You can choose any other domain name you are eligible for, like .com, .co.uk, .uk, etc.
- Plan an SEO migration to redirect your visitors and customers to your new domain name.
What is an SEO migration
A website migration is an activity that allows current and potential customers to find your website’s pages via Google and other search engines, after the business changes domain name.
It requires an analysis of your website to allow Google to get current signals, and handle the changes to prevent a drop in the rankings (and consequently visitors and then sales).
It also enables modifications to be made to other marketing activities, such as paid ads, newsletter, Social Media, etc.

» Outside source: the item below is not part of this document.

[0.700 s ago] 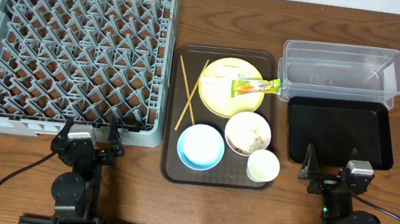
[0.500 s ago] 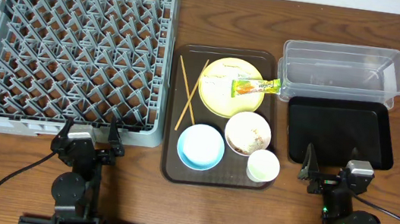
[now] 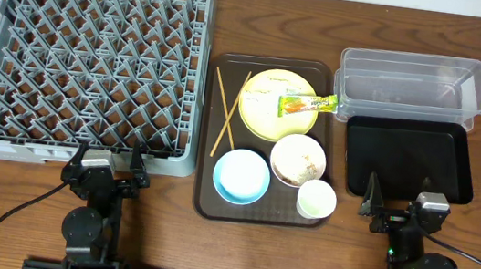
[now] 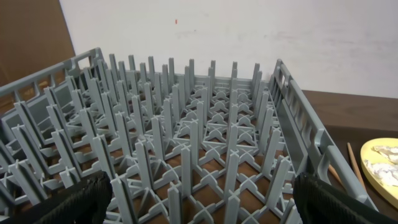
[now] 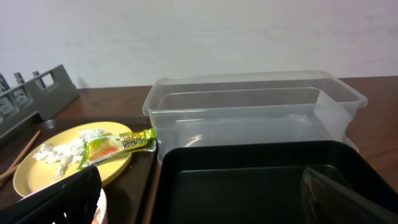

This is a sensitive activity, and you should employ an SEO professional as soon as possible.
Email Address Change
Email addresses are the main method of communication between you and others (customers, suppliers, partners, etc), and access of information when logging in is required. Consequently changing it is essential, but this may be difficult and time consuming. If done within a short period of time it can negatively impact your communication with others and the organisation itself.
If you attempt to continue to use a .EU email address to communicate with others, when no longer eligible, you will lose access to that account and will not be able to change your login details or receive email messages, so potentially be locked out from the following:
- suppliers and partners (i.e.: web hosting, electricity, courier companies, G Suite)
- financial institutions (i.e.: banks, payment gateways)
- governmental services (i.e.: HMRC, City Council)
- customers (i.e.: customer support, newsletter, ongoing private conversations)
- any other sensitive online and offline services (i.e.: email marketing platform, solicitor, accountant, patent office, etc)
Reclaiming all of this will be difficult, frustrating and time consuming. So it is important to start as soon as possible.
What you should do
- List any website, online tool, supplier, partner, business the organisation work with
- Activate new email addresses on a new domain name
- Update all the details wherever you can
For some of them you can login and update the new details yourself, other times you should contact the customer support, phone call or visit the relevant office.
It’s easy to forget services you use a few times per year, so do it now.
With Brexit UK residents and organisations may become ineligible to hold a .EU domain which can be damaging to their businesses and risks cybersquatting. British Businesses should consider migrating their websites now and employing a strategy to minimise the effects of Brexit.